Task item
Of the entries below, return only those lines from the line with "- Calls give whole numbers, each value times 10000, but" to the line with "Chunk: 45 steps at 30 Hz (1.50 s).", exactly, both included.

(Stored data)
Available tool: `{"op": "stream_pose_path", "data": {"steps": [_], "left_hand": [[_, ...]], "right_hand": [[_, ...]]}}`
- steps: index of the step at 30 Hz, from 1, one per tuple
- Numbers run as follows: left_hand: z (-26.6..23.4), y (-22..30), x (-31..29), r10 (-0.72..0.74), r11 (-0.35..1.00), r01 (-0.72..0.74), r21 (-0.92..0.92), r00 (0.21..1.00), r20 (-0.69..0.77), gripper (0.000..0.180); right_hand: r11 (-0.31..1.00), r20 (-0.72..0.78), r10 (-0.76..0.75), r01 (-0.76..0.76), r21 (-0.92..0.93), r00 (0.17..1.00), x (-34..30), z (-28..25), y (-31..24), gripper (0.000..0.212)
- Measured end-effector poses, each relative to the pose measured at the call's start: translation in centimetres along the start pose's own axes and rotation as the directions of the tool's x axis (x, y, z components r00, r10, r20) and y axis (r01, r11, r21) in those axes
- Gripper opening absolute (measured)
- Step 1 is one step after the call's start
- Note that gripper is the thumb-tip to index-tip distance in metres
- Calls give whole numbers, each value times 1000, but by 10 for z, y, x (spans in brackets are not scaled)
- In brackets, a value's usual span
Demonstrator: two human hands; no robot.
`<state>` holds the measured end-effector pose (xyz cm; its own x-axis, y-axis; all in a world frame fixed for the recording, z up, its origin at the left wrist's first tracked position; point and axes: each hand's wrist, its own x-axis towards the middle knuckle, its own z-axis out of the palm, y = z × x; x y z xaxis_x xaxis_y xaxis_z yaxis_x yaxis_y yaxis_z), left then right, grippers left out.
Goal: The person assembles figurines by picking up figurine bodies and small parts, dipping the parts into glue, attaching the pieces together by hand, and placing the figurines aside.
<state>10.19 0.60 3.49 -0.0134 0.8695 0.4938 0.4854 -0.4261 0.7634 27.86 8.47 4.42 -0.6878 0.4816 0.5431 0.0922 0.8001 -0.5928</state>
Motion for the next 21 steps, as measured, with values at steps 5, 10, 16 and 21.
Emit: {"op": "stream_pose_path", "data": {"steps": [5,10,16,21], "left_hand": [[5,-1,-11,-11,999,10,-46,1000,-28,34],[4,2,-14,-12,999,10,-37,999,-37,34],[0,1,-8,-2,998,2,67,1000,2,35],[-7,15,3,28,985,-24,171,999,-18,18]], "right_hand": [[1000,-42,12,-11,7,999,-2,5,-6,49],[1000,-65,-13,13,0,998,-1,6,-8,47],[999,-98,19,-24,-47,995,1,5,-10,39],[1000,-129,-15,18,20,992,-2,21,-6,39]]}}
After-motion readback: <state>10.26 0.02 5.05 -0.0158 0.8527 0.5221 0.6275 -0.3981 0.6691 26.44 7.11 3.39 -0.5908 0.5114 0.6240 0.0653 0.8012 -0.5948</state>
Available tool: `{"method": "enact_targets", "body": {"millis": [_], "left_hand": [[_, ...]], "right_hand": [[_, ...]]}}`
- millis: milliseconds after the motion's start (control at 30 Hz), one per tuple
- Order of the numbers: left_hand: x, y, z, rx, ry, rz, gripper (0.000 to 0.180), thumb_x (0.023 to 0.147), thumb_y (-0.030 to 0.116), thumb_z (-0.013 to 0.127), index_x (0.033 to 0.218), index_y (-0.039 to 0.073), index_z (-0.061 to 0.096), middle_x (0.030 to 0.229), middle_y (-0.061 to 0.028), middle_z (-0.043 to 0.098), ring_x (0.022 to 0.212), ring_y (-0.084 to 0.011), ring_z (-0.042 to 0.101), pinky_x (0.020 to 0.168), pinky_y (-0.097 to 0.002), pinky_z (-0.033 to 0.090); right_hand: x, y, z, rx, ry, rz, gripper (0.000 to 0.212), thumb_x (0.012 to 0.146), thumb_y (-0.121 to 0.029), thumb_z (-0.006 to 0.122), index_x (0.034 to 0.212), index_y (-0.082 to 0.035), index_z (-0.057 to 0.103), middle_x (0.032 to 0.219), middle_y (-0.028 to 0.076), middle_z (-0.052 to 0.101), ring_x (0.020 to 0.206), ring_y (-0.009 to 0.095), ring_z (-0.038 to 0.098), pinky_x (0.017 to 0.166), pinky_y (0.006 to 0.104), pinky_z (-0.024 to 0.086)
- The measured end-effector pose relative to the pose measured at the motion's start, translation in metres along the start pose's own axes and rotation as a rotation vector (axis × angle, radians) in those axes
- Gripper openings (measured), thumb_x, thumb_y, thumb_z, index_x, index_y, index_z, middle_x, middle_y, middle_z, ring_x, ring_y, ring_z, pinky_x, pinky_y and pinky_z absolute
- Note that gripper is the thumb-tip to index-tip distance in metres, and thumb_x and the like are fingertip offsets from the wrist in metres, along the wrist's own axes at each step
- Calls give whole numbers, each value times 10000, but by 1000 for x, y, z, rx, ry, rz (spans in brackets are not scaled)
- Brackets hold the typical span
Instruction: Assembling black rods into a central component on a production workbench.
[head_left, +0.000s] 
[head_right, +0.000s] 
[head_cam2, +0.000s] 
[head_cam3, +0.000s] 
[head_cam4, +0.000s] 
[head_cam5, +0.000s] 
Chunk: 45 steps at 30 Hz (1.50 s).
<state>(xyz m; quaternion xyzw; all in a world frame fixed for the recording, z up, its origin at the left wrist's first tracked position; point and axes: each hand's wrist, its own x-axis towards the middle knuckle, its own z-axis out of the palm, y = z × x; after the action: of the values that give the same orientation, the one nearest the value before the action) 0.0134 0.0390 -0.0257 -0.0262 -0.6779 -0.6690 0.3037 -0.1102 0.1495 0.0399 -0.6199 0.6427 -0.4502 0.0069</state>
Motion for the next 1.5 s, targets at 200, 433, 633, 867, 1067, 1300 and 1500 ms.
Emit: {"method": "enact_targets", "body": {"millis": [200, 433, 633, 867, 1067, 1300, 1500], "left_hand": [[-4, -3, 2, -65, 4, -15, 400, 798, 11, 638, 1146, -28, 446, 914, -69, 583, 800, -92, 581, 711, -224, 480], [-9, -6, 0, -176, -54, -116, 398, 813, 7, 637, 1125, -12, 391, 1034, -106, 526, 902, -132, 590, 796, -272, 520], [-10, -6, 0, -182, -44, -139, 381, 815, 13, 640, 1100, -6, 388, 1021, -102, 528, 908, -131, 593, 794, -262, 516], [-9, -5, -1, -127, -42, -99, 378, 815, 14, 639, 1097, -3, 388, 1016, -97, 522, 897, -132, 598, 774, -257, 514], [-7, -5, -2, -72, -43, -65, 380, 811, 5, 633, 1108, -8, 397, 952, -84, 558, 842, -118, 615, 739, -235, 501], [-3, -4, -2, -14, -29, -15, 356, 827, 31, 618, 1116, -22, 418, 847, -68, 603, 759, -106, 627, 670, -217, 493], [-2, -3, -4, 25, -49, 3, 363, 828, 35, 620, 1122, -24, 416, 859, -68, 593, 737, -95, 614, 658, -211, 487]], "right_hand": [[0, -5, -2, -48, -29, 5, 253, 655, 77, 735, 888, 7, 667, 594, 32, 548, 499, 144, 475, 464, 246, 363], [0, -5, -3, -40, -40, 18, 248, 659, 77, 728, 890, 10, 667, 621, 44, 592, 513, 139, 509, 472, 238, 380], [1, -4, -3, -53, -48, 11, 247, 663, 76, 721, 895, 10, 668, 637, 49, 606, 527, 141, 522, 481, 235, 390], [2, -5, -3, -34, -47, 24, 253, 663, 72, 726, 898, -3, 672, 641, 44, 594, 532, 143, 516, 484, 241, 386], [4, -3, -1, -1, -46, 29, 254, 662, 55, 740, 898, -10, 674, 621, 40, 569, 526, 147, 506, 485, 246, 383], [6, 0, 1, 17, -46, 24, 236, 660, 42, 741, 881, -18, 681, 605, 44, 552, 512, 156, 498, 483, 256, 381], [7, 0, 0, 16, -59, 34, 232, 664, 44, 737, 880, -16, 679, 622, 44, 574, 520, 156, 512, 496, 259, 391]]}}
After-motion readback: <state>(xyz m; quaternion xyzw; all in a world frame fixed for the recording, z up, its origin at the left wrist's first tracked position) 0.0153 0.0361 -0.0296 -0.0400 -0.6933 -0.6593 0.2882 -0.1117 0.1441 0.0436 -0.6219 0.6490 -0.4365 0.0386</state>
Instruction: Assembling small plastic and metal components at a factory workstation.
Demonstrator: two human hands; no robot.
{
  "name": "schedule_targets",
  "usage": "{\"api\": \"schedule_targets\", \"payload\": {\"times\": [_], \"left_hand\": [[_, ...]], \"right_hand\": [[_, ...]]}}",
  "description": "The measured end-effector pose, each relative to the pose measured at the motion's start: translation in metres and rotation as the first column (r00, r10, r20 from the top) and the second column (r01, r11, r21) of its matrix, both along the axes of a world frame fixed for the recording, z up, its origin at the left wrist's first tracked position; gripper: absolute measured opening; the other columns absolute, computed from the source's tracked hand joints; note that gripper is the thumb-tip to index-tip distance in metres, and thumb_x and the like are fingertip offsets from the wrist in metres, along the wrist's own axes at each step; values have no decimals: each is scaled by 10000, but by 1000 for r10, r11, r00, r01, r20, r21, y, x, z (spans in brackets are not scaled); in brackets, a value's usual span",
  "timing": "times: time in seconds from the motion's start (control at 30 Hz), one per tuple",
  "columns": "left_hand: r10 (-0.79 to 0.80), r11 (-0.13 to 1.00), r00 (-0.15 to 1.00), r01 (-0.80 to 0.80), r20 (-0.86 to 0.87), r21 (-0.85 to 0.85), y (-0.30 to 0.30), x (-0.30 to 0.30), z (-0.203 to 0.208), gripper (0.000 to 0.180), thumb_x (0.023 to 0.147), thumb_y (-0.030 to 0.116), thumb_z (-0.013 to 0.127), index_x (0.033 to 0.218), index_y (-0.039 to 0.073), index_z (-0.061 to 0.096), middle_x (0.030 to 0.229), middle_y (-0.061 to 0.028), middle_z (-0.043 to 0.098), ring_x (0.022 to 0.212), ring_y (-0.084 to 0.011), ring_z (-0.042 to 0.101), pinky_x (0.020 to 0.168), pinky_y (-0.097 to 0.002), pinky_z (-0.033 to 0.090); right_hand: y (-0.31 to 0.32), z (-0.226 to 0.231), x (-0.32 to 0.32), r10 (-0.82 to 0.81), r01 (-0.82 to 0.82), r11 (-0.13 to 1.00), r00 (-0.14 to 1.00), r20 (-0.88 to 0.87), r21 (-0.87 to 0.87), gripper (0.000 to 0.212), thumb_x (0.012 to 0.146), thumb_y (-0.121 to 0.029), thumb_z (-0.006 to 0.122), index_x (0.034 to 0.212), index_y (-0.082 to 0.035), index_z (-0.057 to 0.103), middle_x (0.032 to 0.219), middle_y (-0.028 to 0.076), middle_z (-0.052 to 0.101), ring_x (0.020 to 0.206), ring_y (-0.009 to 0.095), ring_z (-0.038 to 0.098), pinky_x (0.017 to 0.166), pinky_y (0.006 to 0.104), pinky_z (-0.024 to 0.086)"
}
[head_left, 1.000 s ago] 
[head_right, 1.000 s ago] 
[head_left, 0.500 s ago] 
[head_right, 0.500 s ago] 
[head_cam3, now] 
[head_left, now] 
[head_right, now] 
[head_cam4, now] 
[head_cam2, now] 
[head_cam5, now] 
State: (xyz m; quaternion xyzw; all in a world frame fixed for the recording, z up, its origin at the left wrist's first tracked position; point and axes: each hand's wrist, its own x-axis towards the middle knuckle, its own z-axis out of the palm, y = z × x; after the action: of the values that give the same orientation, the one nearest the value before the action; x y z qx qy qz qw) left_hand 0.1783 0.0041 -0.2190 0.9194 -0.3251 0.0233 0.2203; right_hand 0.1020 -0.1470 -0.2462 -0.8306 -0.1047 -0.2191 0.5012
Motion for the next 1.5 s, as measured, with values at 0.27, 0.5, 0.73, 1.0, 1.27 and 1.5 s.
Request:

Solution to the problem
- Calls give whole numbers, each value times 10000, but by 1000 for x, y, z, rx, ry, rz (spans in brackets are not scaled)
- Brackets hold the typical span
Instruction: Assembling black rods into a central component on a production workbench.
[head_left, +0.000s] 
[head_right, +0.000s] 
[head_cam2, +0.000s] 
[head_cam3, +0.000s] 
[head_cam4, +0.000s] 
[head_cam5, +0.000s] 
Chunk: 45 steps at 30 Hz (1.50 s).

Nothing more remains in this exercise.